Hacker Newsnew | past | comments | ask | show | jobs | submitlogin
Your top 100 unix commands, for science (docs.google.com)
156 points by hackerpants on May 19, 2013 | hide | past | favorite | 79 comments


It's ironic that the standard one-liner for this uses a pipeline but only counts the first word of the first command of the pipeline. Given itself as input, "sort" ought to be the most used command, but "history" is the only one counted. (I bring this up not for the sake of standard HN nitpicking but to point out that you probably do want to cover at least `sort` in your workshop, and it will be underrepresented in these results, along with `grep`, `wc`, etc.)

Unfortunately, shell grammar is complex enough that a correct one-liner is probably infeasible. For example, one of my top "commands" if you count by words is an environment variable setting prepended to an actual command.
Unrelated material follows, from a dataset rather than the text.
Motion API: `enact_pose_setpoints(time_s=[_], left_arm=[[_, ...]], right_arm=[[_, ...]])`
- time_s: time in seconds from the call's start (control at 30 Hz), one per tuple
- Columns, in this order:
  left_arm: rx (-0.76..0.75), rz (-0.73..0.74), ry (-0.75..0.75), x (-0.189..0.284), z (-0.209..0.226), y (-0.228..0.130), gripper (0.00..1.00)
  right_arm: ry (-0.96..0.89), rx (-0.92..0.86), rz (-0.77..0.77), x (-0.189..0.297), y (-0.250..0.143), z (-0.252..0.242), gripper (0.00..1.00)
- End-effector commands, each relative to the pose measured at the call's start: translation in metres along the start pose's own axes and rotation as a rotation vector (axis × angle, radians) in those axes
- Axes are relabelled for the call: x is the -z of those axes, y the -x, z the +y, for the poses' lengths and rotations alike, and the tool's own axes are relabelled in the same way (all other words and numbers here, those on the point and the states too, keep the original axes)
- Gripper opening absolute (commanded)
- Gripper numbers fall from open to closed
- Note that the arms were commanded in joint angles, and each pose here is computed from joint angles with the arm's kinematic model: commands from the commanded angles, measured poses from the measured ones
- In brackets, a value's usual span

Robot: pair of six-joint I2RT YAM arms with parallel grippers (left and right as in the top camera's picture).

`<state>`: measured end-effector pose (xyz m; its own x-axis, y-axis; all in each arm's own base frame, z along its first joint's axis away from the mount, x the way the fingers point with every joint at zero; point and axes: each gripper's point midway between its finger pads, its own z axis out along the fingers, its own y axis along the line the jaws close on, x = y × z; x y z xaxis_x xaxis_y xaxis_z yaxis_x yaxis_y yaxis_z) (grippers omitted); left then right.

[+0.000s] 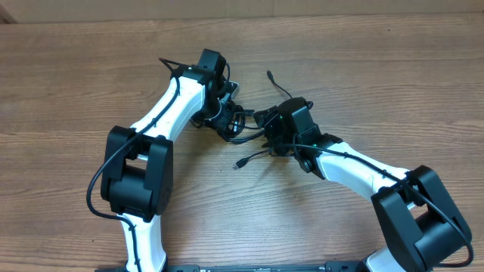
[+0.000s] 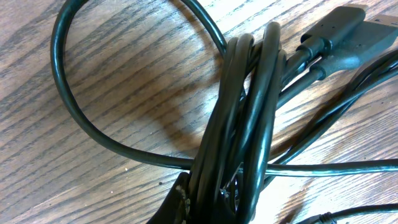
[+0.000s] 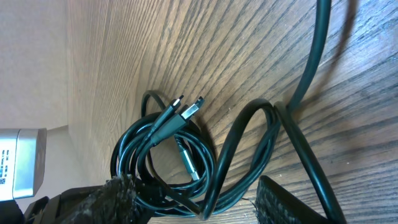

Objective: Untangle cables

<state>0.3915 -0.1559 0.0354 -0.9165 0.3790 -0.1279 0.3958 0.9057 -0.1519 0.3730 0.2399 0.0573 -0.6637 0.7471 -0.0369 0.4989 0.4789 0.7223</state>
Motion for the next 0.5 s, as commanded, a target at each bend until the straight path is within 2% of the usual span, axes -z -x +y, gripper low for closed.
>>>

EDIT: you can get good enough results by just splitting on "|", as others have suggested here -- any parts of regular expressions, etc that aren't really commands will probably be infrequent enough to get lost in the noise, and treating || as containing an empty command won't hurt. If you're going to catch ||, though, might as well get && too... and now you're going down the rabbit hole :-)


Yup, this oversight is officially embarrassing.


Quick hack - you can include the commands you pipe to with this:

    history                  \
        | sed "s/^[0-9 ]*//" \
        | sed "s/ *| */\n/g  \
        | awk '{print $1}'   \
        | sort               \
        | uniq -c            \
        | sort -rn           \
        | head -n 100        \
        > commands.txt
I haven't tried to account for pipe symbols inside strings - it didn't seem work it.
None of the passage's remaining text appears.